Diagnose Before You Automate: The Discipline That Separates Durable AI from Demos
October 3, 2026 · Augusta Uwah, MD, MPH
The order of operations
Diagnose. Redesign. Then automate.
It reads as obvious, and it is routinely skipped. The pattern is familiar by now: a health system buys an automation, points it at a revenue-cycle workflow, measures adoption, and declares success. Eighteen months later the denial rate is unchanged, because nobody diagnosed what was actually broken before the software made it run faster.
Automating a broken workflow does not fix the workflow. It makes the breakage cheaper to repeat and harder to see. The discipline that separates durable AI from demonstrations is refusing to automate before the diagnosis is done.
Signals are not diagnoses
A financial signal tells you where to look, not what is wrong. An inpatient-versus-observation exposure estimate is an invitation to investigate, never proof that utilization management is underperforming.
The honest sequence is long because it should be: signal, then hypotheses, then the evidence needed, then a discriminating KPI, then the investigation, then the intervention — only when the evidence supports it — then the outcome to monitor.
Any AI in that workflow has to be held to the same standard. An agent that infers root cause from a financial signal is not an intelligence layer; it is a liability. The right architecture detects and surfaces. Humans adjudicate what the signal means.
Design for scale before the pilot
“Don't ask: did our pilot work? Ask: can this hospital keep it working after the pilot team leaves?”
Pilots succeed on attention. The pilot team fixes data feeds by hand, chases exceptions personally, and compensates for workflow gaps with hours. None of that scales. If the design never accounts for the integrated environments and the light-integration rural and legacy environments the hospital actually runs, the pilot's success is a measurement of the team, not the product.
Move intelligence upstream
The cheapest denial is the one that never becomes a claim. The second cheapest is the one caught before submission. Every step downstream — appeal, write-off, rework — costs multiples of what the same insight would have cost at the point of documentation.
Intelligence that only reports after the fact is a rearview mirror. The durable version moves the judgment to where the decision is made: the bedside, the documentation, the status determination.
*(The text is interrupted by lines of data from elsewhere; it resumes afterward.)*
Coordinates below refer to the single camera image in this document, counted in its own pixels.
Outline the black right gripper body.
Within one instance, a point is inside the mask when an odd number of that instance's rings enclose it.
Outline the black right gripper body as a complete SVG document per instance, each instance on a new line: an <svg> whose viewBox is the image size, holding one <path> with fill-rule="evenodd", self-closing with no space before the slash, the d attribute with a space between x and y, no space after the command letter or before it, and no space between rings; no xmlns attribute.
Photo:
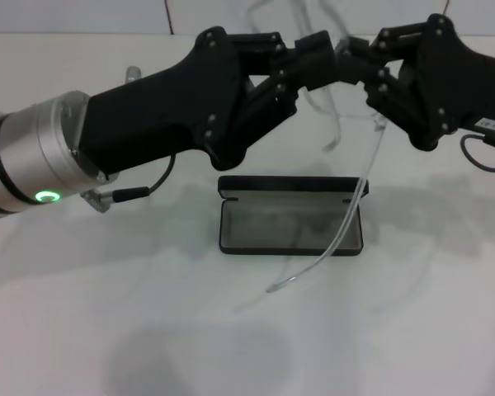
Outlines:
<svg viewBox="0 0 495 396"><path fill-rule="evenodd" d="M495 58L465 45L446 16L432 14L423 23L399 78L422 112L423 124L408 133L415 148L432 151L458 129L495 132Z"/></svg>

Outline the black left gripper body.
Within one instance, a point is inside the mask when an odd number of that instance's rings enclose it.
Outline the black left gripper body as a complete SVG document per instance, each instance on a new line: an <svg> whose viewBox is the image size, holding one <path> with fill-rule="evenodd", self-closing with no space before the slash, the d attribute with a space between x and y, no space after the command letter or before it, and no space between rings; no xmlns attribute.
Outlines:
<svg viewBox="0 0 495 396"><path fill-rule="evenodd" d="M103 172L203 150L228 134L242 79L231 37L212 27L171 68L91 97L79 150Z"/></svg>
Measure downstream outcomes and feed them back
Buyers have learned to ask for baselines, false-positive rates, drift detection, and replicable return on investment. That is a healthy development, and it filters out most of the market noise.
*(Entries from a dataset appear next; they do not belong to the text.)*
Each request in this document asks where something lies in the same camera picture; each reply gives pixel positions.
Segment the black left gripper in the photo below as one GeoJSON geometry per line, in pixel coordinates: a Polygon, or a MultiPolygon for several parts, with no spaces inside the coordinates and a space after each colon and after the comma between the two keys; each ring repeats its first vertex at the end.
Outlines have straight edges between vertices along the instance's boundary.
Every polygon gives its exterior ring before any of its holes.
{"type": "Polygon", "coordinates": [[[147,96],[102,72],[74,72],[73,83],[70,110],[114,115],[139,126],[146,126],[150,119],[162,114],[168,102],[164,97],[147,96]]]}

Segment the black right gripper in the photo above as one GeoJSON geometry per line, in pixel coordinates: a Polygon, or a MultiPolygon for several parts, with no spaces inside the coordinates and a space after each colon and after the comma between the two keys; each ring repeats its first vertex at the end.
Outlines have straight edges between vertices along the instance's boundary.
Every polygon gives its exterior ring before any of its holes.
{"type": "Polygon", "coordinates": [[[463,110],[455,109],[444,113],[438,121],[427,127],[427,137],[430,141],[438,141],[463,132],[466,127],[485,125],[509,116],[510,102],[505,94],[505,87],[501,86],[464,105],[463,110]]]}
But the measurement has to close the loop. Outcomes go back into the workflow as new signals, the detection improves, and the next decision is better than the last one. An AI system without a learning loop is a very expensive point-in-time opinion.
Governance is the enabling condition, not the afterthought
None of this survives contact with a hospital committee without governance: bounded autonomy for agents, human adjudication of consequential decisions, audit trails that can answer who decided, on what evidence, under which policy version.
Governance is what makes automation defensible to a board, an auditor, or a plaintiff. It is not the brakes on the initiative. It is the thing that lets the initiative keep running when nobody is watching it.